ABOUT THIS EXERCISE ▸ Among the entries below, find the lines that hold the word "origin" and report them.

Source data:
☆ ☆ ☆ ☆

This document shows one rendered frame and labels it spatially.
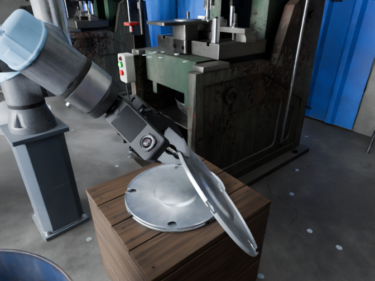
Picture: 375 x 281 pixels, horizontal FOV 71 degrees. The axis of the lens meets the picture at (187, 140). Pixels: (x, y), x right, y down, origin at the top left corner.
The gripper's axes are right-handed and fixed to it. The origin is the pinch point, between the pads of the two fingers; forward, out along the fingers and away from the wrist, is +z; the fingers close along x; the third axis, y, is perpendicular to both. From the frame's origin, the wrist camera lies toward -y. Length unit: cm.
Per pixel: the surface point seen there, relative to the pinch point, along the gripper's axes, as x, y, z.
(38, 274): 30.3, -5.0, -11.0
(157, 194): 15.6, 15.5, 13.3
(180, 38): -30, 72, 10
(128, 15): -39, 230, 17
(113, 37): -14, 228, 17
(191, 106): -10, 46, 21
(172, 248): 18.3, -2.3, 12.9
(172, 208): 14.5, 8.9, 15.1
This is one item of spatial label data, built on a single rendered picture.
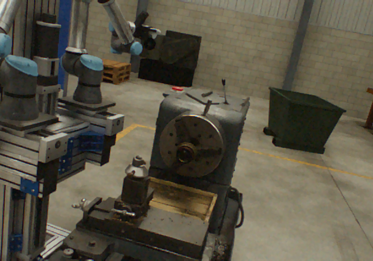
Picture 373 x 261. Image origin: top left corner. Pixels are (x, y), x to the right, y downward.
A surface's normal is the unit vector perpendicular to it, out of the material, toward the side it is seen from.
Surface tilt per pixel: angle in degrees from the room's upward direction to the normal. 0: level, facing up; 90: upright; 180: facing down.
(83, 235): 0
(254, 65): 90
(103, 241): 0
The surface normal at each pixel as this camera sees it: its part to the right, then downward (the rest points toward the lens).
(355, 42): -0.18, 0.23
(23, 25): 0.93, 0.25

☆ ☆ ☆ ☆

SOLUTION FOR THIS TASK ▸
Picture: 375 x 281 pixels, horizontal FOV 71 degrees. The axis of the lens meets the picture at (187, 140). Pixels: (x, y), x right, y down, origin at the top left corner.
The gripper's axes are right-handed and fixed to it. The origin is the pinch point, between the pads of the two fingers; forward, out along the fingers and away from the wrist, is +z; the fingers close along x; the third axis, y, is perpendicular to both. From the frame's origin, the wrist camera lies toward -y. Length unit: cm.
Picture 373 x 261. Image origin: top left corner. Pixels are (x, y), x to the right, y downward.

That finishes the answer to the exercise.